### How to complete this task
What lines in the records below contain the string "finger"? Copy every one.

### Items listed in a dataset
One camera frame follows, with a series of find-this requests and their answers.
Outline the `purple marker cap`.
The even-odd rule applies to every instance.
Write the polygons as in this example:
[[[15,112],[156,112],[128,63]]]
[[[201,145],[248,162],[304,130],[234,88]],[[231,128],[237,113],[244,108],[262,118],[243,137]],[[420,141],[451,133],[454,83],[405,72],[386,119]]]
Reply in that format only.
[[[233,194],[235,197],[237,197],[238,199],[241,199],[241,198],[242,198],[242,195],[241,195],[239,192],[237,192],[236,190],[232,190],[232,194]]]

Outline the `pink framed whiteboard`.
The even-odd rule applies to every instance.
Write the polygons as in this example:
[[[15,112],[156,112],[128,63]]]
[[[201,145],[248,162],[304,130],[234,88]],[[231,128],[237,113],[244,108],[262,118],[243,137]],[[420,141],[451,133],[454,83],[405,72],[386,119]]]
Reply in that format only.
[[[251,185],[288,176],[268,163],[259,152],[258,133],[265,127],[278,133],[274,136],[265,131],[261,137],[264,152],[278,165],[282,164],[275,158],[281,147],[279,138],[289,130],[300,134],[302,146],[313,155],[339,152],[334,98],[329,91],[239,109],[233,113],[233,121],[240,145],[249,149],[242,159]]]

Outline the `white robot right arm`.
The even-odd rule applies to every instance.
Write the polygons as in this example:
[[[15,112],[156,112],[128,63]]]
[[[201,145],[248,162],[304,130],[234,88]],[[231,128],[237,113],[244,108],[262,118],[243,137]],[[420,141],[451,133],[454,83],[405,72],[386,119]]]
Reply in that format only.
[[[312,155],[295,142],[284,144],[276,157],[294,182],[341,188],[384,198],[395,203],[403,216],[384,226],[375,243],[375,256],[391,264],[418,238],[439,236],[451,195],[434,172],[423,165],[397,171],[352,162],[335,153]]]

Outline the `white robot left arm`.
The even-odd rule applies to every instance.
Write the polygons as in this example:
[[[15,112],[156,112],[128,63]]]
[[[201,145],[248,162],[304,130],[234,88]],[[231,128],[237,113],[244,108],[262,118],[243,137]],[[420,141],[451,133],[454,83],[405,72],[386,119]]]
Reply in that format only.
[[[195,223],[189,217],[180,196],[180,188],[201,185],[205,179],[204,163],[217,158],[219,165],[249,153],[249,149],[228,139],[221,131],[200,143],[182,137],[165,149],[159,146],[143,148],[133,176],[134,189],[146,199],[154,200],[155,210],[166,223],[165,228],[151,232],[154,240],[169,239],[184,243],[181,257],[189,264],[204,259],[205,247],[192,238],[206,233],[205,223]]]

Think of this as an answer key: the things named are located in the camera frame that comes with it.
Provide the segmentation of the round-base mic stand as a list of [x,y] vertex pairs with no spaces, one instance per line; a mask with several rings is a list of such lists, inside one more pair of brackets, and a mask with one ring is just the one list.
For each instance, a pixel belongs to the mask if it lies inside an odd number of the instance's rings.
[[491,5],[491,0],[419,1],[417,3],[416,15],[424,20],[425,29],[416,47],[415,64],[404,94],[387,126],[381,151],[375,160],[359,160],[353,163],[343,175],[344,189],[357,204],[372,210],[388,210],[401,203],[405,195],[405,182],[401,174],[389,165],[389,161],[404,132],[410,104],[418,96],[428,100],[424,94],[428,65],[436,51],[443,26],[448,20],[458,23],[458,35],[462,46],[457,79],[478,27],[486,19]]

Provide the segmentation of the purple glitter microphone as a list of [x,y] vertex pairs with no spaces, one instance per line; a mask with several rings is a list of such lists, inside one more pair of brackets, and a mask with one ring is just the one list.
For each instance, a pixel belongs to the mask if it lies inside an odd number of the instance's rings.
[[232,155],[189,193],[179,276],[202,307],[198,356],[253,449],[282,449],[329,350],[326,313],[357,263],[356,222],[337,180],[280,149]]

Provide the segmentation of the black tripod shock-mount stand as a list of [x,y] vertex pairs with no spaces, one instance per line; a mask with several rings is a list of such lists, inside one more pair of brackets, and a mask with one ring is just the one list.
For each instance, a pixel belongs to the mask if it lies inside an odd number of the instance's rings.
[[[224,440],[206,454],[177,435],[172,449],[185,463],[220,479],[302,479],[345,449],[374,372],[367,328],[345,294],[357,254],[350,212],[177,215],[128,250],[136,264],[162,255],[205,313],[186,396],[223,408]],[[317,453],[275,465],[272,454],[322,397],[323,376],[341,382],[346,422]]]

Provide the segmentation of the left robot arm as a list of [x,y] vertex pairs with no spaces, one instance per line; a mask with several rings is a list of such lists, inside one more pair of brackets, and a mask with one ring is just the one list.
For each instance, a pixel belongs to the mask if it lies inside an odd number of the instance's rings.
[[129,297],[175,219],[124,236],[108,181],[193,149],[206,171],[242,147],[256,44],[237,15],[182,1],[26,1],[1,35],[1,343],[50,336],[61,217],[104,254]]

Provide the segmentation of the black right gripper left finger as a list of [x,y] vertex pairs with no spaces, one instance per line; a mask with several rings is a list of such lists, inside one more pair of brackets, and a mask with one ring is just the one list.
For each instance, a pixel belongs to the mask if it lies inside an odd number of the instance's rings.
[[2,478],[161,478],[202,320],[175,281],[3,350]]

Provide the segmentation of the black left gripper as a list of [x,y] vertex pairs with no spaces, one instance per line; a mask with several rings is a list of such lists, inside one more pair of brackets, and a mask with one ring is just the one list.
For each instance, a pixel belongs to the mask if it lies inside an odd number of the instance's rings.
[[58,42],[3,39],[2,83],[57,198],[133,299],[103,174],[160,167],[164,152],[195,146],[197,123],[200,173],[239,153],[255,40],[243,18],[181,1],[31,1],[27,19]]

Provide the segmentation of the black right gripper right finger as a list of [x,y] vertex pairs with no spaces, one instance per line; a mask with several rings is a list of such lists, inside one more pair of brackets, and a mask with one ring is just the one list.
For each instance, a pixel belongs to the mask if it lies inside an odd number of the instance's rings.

### Your response
Provide the segmentation of the black right gripper left finger as a list of [x,y] vertex pairs with no spaces, one instance per line; a mask with several rings is a list of such lists, inside one more pair of brackets, and a mask with one ring is just the one list.
Provide the segmentation of the black right gripper right finger as a list of [x,y] vertex pairs with no spaces, one instance per line; a mask with several rings is a list of such lists, inside one more pair of brackets, and a mask with one ring is just the one list.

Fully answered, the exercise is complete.